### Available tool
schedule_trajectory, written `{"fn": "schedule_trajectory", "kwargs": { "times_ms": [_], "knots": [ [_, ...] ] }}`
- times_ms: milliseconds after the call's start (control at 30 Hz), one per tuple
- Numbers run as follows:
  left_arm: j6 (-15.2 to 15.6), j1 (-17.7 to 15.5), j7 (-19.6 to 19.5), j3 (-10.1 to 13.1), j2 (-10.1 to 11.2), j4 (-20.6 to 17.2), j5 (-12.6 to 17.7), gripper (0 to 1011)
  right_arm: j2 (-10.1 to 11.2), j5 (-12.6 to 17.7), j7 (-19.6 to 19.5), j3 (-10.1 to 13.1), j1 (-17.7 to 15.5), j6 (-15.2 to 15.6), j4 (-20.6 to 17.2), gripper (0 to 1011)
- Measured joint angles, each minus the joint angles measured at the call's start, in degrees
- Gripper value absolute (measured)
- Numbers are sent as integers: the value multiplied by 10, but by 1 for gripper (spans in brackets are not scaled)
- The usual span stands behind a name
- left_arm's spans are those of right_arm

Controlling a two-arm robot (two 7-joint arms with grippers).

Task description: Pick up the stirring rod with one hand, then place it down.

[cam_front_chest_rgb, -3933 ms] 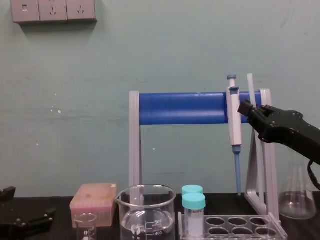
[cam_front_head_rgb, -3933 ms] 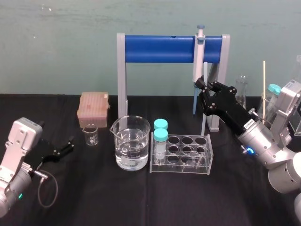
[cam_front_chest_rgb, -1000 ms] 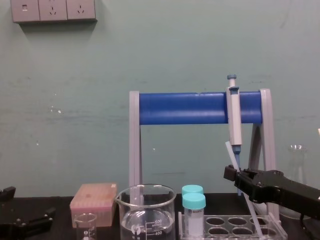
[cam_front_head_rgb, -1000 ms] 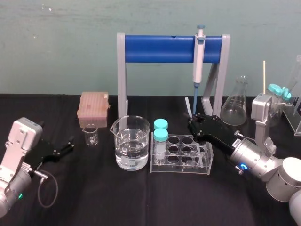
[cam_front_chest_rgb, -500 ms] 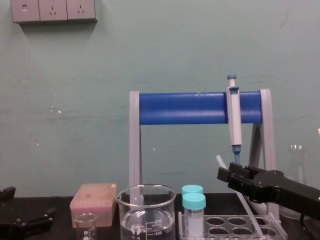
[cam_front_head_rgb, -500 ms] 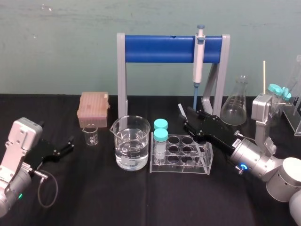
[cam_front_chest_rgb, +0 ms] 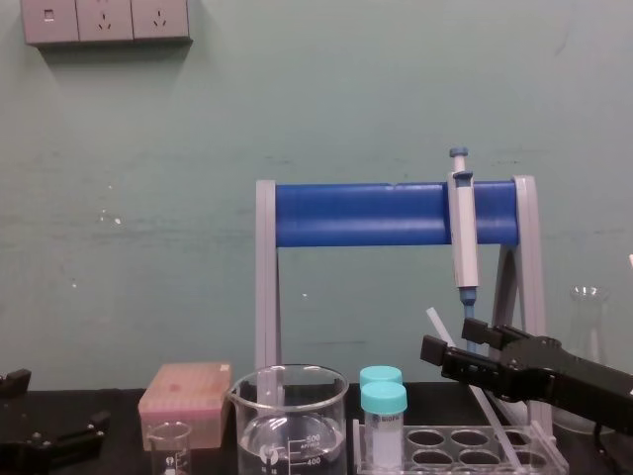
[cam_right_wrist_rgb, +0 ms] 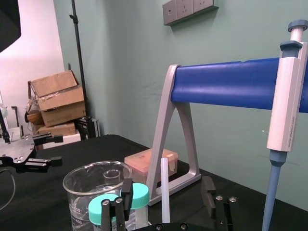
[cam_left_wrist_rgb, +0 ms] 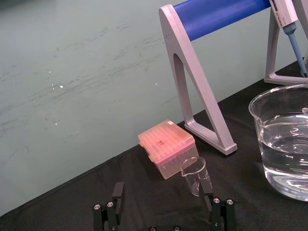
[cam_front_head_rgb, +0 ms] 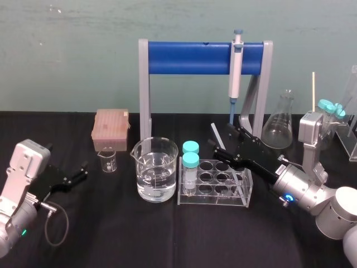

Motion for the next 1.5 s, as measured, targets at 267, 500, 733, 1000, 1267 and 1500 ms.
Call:
{"fn": "schedule_trajectory", "kwargs": {
  "times_ms": [267,500,733,1000,1267,1500],
  "knots": [
    [0,0,0,0,0,0,0,1000,1,14,14,9,-7,-19,-31,1003],
    [0,0,0,0,0,0,0,1000,10,27,-19,29,-33,-28,-114,1003],
    [0,0,0,0,0,0,0,1000,35,7,-143,55,-85,33,-204,1003],
    [0,0,0,0,0,0,0,1000,81,-13,-243,71,-163,182,-294,1003],
    [0,0,0,0,0,0,0,1000,109,-15,-253,60,-185,270,-312,1003],
    [0,0,0,0,0,0,0,1000,107,-28,-260,53,-181,263,-307,1003]
  ]
}}
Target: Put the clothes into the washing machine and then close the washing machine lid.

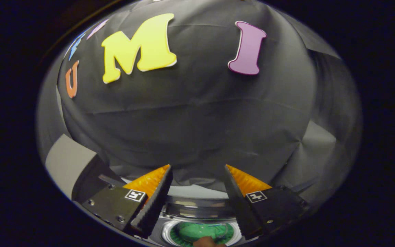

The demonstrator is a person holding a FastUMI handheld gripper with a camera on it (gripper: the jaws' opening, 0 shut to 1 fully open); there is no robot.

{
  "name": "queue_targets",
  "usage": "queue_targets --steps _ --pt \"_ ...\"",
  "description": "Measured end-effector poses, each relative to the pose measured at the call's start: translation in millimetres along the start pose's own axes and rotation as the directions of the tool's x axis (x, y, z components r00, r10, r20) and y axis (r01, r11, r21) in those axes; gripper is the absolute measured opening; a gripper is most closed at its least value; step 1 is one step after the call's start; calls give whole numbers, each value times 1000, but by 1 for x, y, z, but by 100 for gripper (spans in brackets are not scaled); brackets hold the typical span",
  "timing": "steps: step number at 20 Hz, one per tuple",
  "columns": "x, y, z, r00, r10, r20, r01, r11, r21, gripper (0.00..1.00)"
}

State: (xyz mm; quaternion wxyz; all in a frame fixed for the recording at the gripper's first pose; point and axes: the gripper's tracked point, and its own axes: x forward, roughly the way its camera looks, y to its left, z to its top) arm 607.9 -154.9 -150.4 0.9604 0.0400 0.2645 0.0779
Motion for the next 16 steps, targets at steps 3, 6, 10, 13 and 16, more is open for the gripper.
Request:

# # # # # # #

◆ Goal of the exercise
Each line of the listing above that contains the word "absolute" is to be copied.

◆ Expected answer
- Gripper value absolute (measured)
  "description": "Measured end-effector poses, each relative to the pose measured at the call's start: translation in millimetres along the start pose's own axes and rotation as the directions of the tool's x axis (x, y, z components r00, r10, r20) and y axis (r01, r11, r21) in those axes; gripper is the absolute measured opening; a gripper is most closed at its least value; step 1 is one step after the call's start; calls give whole numbers, each value times 1000, but by 1 for x, y, z, but by 100 for gripper (spans in brackets are not scaled); brackets hold the typical span",

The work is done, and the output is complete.